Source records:

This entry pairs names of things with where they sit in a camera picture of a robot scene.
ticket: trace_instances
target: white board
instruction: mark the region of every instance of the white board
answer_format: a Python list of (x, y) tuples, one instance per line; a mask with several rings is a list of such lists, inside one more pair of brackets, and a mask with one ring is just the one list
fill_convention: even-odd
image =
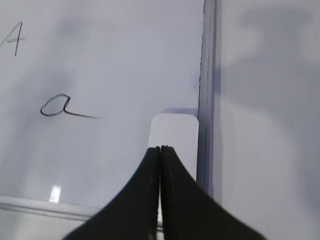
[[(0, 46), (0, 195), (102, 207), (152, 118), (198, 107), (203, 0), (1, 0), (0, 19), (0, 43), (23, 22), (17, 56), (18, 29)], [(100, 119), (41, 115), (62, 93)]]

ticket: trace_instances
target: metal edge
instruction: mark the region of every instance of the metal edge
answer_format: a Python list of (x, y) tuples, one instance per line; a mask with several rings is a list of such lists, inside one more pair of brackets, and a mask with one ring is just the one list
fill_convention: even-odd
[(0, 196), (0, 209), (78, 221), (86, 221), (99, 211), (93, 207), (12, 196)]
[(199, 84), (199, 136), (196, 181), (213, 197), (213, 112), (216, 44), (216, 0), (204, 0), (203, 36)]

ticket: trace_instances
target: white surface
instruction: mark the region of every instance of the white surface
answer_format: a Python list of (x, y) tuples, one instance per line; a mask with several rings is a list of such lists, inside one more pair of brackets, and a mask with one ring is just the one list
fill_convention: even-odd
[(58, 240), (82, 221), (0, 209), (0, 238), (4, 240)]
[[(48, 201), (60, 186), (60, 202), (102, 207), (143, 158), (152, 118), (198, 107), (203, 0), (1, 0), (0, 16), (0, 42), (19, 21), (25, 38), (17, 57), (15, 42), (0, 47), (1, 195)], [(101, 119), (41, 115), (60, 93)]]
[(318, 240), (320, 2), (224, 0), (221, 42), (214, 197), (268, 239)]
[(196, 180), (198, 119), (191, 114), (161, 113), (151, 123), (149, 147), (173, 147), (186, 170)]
--
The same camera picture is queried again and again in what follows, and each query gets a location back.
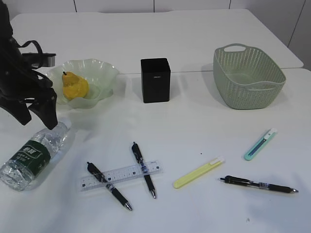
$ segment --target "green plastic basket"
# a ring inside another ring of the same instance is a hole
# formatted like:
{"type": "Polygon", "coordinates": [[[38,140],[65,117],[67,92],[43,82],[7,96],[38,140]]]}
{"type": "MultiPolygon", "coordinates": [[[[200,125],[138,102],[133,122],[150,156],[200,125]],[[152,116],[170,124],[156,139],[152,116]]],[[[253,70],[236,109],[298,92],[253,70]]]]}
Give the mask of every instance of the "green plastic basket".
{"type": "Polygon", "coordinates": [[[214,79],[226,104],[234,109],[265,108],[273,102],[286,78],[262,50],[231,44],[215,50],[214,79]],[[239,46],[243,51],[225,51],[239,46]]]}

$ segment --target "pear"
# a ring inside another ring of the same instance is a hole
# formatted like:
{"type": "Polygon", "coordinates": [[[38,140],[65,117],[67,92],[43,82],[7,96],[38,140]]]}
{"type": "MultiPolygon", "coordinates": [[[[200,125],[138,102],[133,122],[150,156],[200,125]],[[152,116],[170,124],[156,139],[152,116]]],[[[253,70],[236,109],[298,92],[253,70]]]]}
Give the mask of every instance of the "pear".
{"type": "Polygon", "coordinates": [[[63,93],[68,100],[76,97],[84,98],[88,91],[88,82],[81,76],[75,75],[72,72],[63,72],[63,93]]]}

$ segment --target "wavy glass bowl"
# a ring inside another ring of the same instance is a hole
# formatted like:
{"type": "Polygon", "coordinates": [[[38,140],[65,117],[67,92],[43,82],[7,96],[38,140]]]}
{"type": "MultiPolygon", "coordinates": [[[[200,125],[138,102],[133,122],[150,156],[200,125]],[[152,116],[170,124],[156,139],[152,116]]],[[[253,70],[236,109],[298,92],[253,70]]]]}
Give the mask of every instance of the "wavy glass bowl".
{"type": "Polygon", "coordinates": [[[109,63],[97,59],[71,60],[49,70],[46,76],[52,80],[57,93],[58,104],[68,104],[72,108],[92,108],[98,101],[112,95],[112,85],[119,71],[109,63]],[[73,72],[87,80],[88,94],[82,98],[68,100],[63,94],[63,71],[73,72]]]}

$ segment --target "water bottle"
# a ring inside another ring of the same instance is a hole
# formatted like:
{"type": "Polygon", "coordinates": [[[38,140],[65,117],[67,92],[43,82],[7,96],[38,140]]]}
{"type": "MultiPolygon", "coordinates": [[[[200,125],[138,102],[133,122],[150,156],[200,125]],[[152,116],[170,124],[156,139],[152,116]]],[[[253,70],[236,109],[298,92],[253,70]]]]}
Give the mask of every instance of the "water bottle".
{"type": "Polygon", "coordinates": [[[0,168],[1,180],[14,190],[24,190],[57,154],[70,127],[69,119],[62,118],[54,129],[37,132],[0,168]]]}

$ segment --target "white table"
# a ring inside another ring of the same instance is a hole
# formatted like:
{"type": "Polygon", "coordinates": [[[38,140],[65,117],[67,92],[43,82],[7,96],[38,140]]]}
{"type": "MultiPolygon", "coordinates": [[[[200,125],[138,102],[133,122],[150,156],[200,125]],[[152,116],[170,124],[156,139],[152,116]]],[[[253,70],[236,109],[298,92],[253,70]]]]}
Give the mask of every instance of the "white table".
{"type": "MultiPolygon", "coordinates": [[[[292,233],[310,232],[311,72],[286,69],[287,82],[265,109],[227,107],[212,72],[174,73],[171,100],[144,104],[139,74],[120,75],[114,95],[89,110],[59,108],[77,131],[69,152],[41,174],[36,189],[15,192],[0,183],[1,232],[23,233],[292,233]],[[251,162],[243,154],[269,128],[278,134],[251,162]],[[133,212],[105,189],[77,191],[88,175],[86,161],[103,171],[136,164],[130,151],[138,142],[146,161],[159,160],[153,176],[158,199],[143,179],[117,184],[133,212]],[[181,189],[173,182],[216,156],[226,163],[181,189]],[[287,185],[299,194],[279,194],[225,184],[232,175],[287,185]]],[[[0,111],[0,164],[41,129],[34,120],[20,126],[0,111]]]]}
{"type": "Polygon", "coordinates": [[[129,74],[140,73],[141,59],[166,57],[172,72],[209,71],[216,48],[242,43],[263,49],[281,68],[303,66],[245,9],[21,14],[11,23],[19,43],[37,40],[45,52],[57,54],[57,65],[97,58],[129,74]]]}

• **What to work on**
Find the word "edge" in the data and show each line that holds it.

• **Answer space**
target: metal edge
instruction: mark the region of every instance of the metal edge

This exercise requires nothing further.